Aujourd’hui, Disques Victo est devenu, pour le couple, davantage une passion, un passe-temps qui permet de conserver un patrimoine artistique et musical. D’ailleurs, environ 35 000 disques sont toujours en réserve. «Avant lorsqu’un titre était épuisé, nous le rééditions, mais nous ne le faisons plus aujourd’hui. Tout de même, tous les titres (sauf deux) sont encore disponibles. Et en cinq ans, le chiffre d’affaires a diminué de 70%, à l’image des autres compagnies semblables», précise-t-il.

Demeurant réaliste face à l’avenir, le propriétaire se dit même surpris de voir que l’organisme s’est rendu à ce trentième anniversaire. «Il n’y a presque plus de distributeurs.

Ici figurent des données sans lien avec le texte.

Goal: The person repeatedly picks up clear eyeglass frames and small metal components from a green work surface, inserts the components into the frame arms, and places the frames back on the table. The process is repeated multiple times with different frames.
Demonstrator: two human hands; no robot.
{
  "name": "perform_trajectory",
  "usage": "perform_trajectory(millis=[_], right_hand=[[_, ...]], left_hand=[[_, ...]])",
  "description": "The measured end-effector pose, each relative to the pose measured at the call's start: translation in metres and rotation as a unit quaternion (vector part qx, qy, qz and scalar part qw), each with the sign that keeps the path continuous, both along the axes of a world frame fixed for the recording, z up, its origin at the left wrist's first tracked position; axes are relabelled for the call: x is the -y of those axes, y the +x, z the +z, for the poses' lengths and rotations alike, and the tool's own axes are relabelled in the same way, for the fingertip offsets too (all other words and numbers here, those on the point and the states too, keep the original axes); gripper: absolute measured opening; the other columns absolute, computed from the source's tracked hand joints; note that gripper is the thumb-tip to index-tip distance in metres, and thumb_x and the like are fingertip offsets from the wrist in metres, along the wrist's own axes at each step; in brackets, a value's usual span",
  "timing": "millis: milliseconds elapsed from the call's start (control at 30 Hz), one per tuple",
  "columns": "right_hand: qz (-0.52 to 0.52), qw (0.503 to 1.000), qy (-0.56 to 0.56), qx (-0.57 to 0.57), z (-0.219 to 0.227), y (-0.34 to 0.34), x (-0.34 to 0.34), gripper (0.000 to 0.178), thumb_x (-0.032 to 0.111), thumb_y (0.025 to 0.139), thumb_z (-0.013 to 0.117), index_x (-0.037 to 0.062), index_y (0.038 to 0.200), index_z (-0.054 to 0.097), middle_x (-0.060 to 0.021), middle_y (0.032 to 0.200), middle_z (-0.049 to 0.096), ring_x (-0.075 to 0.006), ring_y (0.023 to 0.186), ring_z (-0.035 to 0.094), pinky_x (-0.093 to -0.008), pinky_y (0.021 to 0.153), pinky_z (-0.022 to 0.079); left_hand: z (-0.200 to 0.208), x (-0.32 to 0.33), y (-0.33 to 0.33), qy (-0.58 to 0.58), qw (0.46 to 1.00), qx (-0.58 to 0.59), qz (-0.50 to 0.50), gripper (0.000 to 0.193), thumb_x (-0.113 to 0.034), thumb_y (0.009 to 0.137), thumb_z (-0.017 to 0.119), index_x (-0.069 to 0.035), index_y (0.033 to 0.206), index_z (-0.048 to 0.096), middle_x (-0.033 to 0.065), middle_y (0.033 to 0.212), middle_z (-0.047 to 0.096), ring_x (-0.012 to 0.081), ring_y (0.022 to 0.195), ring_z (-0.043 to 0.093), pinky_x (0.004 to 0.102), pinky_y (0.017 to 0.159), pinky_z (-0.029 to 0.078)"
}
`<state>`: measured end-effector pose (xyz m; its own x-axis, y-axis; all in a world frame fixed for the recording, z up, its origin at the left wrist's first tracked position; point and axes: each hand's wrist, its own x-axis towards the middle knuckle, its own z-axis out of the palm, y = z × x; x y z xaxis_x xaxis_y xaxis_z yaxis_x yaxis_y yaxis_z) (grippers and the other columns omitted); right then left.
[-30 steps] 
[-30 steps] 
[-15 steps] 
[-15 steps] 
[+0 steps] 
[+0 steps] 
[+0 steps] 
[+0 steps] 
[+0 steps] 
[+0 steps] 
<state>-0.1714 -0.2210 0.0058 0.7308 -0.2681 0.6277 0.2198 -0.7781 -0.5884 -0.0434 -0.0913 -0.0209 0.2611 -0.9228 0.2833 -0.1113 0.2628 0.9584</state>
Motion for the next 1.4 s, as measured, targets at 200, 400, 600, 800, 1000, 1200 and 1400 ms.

Le seul espoir, c’était la vente en ligne que le «streaming» est en train de faire mourir», remarque-t-il.

L’anniversaire est d’autant plus important à souligner puisque vient d’être lancé, sous l’étiquette victoriavilloise, un album marquant qui a été enregistré lors du plus récent FIMAV, «Musica Elettronica Viva, Symphony No 106». Un album présenté à New York il y a quelques jours.

Le temps a passé et il est intéressant de savoir que le titre qui a connu le plus haut taux de vente est le premier enregistré (de Frith et Lussier). En effet, plus de 5000 copies ont trouvé preneurs alors, qu’en moyenne, ce sont un millier d’exemplaires qui sont vendus.

Tout cela n’empêche pas les deux propriétaires de rester fiers de leur étiquette. Pour eux, le disque demeure un produit artistique. D’ailleurs, plusieurs pochettes sont constituées de reproductions d’œuvres d’art, comme le fait remarquer Michel.

Il existe toujours un marché pour les disques, lors des concerts et festivals ce qui laisse espérer que Disques Victo pourra résister encore quelques années en continuant d’être actif et garder le catalogue vivant. Mais, comme le souligne Michel Levasseur, il faut que les gens soient conscientisés à ce que rapporte (ou pas) le «streaming» aux artistes et diffuseurs.

Si on ne peut prédire l’avenir du disque physique, Michel Levasseur peut toutefois annoncer que l’anniversaire de Disques Victo sera souligné au prochain FIMAV, lors d’une soirée.